It is early morning on the average American horse show grounds. The mist is just beginning to clear and the horses, trainers,
riders and associated show personnel are only now beginning to rise. But some grooms and horses have been at it for a while
already. They are in the warm-up ring or on a nearby field, and they have been lunging around since first light.
Stressful environment: Some experts say excessive trailering of show horses can increase their excitability and possibly contribute
to gastric or colonic ulcers.
These are the horses that are nervous, anxious or "too excitable" and they have been working out since dawn in the hope that
by show time they will be calm enough for their riders to make it around the ring. These horses often are the same ones presented
for veterinary attention as their owners seek a drug or treatment protocol that can calm and focus them for competition.
Human sports psychologists have long known that an athlete needs more than just fitness and training. There is a mental aspect
to competition: "One's head must be in the game" to be successful. The same is true for equine athletes. A nervous or skittish
horse does not train easily and learns and progresses slowly.
A hyper-excitable horse may not eat or travel well, which can affect its show performance. Such a horse can be difficult to
"muscle-up" because it seems literally to walk off its body weight as it nervously paces in its stall. An aggressive mare,
or one that shows excessive heat or estrus behavior, may be a distraction to other horses in the barn or at a show. It may
be so difficult to get her focused on her training that she makes productive work impossible.
Often owners and trainers turn to products or remedies available through tack stores or vet-supply catalogs. The number of
such products is staggering and the various names seem to promise it all: Quietex, Mare Magic, Relax Her, B-Kalm, Chill, Calm
and Cool and many more.
Pre-show exercise and some form of calming supplement all too often is the recipe of choice for these horses. But is this
the best plan? Or, are there perhaps better ways to deal with them? What really is known about the many "calming" products
in use, and what do veterinarians in the horse-show world actually recommend?
Two factors governing behavior
The two factors that most strongly determine equine behavior are genetics and management. Just as all people are not suited
to the pressures and special demands of some jobs, so horses are not all adaptable to the rigorous life of a show or competition
athlete.
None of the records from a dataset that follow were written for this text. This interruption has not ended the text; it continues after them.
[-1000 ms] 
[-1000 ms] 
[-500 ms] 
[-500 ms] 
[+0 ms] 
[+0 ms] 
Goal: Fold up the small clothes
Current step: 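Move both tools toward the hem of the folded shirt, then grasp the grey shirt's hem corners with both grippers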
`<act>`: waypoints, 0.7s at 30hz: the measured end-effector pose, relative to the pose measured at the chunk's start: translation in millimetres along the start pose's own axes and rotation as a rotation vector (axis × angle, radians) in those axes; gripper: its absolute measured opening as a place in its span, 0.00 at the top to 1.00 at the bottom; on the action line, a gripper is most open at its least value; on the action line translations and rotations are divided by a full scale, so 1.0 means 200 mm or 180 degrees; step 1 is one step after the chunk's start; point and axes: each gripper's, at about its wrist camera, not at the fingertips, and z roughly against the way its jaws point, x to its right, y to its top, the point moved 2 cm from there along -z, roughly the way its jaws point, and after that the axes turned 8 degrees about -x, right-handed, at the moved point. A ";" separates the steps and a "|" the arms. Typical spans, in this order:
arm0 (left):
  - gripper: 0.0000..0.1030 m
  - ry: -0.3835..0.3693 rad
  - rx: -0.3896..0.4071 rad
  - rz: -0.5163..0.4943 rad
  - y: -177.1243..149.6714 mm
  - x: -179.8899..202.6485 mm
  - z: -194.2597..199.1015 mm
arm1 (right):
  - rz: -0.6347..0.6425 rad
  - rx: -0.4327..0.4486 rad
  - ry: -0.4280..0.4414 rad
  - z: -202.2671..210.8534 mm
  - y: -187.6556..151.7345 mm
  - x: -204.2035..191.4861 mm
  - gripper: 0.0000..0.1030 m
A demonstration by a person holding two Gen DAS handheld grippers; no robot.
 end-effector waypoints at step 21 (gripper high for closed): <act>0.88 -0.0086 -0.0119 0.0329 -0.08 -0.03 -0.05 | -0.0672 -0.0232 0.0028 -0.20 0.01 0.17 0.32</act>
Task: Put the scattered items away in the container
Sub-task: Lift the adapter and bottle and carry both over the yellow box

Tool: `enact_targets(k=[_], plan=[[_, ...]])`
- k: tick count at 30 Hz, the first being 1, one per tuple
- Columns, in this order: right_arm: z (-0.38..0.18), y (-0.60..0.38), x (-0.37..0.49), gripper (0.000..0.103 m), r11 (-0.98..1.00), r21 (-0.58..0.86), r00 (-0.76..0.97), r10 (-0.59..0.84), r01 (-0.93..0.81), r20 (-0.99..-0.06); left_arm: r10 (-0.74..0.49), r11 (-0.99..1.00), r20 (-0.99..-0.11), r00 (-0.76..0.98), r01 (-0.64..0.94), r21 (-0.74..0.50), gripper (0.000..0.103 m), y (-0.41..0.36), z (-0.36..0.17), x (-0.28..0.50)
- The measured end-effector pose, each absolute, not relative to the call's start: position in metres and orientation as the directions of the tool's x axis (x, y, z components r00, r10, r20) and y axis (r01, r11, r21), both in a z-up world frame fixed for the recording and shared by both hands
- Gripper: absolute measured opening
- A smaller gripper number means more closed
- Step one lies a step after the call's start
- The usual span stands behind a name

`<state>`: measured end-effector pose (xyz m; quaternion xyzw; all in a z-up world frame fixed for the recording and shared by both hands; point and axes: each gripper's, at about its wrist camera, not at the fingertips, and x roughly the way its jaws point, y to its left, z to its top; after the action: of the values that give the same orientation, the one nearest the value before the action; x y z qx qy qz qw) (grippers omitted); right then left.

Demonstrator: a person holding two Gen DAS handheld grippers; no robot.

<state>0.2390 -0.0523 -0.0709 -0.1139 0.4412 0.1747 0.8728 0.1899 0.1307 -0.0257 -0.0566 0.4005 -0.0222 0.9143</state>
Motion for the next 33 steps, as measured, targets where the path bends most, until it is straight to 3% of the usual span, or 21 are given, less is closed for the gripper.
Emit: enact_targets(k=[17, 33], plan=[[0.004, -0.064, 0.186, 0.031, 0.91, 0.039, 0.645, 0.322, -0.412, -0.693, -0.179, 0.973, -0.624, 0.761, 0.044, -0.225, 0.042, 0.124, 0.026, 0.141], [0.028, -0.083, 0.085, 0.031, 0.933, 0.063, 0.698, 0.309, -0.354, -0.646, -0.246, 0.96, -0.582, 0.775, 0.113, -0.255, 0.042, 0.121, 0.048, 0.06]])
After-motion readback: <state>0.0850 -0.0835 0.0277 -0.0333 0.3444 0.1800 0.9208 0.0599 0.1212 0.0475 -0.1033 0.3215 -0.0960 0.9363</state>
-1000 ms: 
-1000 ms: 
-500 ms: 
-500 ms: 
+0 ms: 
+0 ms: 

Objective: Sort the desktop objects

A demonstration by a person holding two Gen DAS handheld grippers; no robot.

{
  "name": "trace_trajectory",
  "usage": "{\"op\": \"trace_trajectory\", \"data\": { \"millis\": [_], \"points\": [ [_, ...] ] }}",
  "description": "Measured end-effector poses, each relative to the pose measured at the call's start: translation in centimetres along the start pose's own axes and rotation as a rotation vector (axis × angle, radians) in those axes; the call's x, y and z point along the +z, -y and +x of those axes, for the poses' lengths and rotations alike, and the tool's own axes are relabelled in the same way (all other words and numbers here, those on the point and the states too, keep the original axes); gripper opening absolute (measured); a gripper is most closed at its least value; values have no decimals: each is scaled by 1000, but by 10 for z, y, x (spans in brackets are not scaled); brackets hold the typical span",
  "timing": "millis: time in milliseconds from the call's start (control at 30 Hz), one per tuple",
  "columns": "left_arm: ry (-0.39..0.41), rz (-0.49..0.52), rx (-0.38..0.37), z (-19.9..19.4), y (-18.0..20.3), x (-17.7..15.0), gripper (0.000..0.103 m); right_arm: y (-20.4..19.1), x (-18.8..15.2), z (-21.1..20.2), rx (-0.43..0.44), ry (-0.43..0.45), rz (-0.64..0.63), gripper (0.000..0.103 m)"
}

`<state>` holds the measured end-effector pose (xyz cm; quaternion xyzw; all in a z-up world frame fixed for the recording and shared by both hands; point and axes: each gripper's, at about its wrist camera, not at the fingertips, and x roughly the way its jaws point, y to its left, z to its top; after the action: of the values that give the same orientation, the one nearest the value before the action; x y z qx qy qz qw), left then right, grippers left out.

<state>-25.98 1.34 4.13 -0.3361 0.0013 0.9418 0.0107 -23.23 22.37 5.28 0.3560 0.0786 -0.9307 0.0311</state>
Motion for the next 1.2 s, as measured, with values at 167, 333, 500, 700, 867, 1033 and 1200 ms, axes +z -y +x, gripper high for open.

Attempts should be made to get the "right" equine personality type for the task or environment.
Nervous mares may produce nervous foals and aggressive, hard-to-handle stallions often can produce similar colts. These difficult
or aggressive behavioral traits are well known for certain horses in all breeds, just as certain horses also are known for
producing easygoing, tractable offspring. Owners and trainers should be encouraged to look at the genetics of behavior when
trying to produce or purchase an equine athlete, thereby avoiding some long-range problems.
Management, the other factor affecting behavior, includes all aspects of the horse's environment, such as nutrition, exercise,
rest and turnout, social interactions and sleep patterns. By applying poor management practices, an owner or trainer can predispose
a horse to nervous or anxious behavior.
Dr. Joyce Harman of the Harmony Equine Clinic in Flint Hills, Va., one of the leading holistic practitioners in the country,
believes stressed horses suffer from either of two major causes: "lack of turnout or some type of underlying pain response."
All competitors with behavioral problems should get a full physical examination, including a good ocular and oral exam. Musculoskeletal
issues and any hoof, joint or soft-tissue concerns must be addressed.
Tack problems always are a possible source of behavioral issues at shows, so well-fitting and correct bits, girths and saddles
must be used. Recent advances in saddle-fit technology using thermography and pressure-pad analysis have made it much easier
for the veterinary practitioner to ensure that tack issues are not at the root of a competition problem.